Nach dem letzten Band der Chronik der dunklen Wälder denkt man nicht, dass Michelle Paver es schaffen kann, noch mehr Spannung aufzubauen. Doch sie schafft es. Die Welt von Torak wird wieder so beschrieben, dass man glaubt, alles selbst erlebt zu haben. Man (ich jedenfalls) glaubt, jede Facette dieses Waldes zu kennen. Man lernt wieder neue Clans kennen, den Weiden- und den Robbenclan, auch diese Clans haben Charakter.
Zum Inhalt:
Torak bleibt beim Robbenclan und sieht bei der Jagd einen kranken Mann mit verschürftem Gesicht und Eiterrstellen auf der Kopfhaut. Als er zurück ins Rabendorf kommt, leidet Oslak unter der Krankheit. Dann verlässt Torak das Dorf heimlich, er fühlt sich schuldig für Oslaks Tod, und er will ein Heilmittel gegen die geheimnisvolle Krankheit finden. Dabei wird er von einem Kind verfolgt, einem Kind mit Krallen und spitzen Zähnen. Gleichzeitig wird auch Renn von einem solchen Wesen beschattet. Torak führt hinterher der Zufall zum Robbenclan, der ein Heilmittel für diese Krankheit besitzt. Doch bei den Robben warten nicht nur Freunde, sondern auch ein schrecklicher Verrat.

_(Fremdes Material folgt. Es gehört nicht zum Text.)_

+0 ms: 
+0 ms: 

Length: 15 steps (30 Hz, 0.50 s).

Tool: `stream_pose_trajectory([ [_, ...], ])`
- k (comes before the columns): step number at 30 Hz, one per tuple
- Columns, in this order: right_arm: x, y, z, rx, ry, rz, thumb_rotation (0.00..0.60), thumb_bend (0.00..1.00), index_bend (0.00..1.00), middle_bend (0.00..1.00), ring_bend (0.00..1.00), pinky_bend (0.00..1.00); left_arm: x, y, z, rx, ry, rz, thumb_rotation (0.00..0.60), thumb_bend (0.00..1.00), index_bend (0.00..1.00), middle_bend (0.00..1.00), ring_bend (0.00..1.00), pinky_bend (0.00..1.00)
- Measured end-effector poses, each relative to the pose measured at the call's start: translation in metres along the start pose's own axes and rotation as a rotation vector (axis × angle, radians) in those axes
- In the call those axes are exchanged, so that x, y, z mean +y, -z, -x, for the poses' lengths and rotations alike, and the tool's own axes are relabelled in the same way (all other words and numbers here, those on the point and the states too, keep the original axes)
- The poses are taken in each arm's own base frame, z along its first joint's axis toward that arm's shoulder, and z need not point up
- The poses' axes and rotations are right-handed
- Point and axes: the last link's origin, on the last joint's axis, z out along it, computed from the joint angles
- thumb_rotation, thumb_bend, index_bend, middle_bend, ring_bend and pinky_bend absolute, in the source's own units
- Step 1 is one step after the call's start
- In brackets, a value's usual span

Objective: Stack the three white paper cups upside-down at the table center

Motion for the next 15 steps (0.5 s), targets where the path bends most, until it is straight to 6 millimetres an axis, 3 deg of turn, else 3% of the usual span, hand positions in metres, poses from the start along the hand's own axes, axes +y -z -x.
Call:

Wolffans können aufatmen: Auch Wolf spielt wieder eine entscheidene Rolle, und ein Teil des Buches wird aus seiner Sicht erzählt. Renn ist auch da, und die Beiden kommen Torak auf der Robbeninsel zur Hilfe.
Fazit:
Wieder ein atemberaubender, spannender Band der Chroniken der dunklen Wälder. ABSOLUT LESENSWERT!!!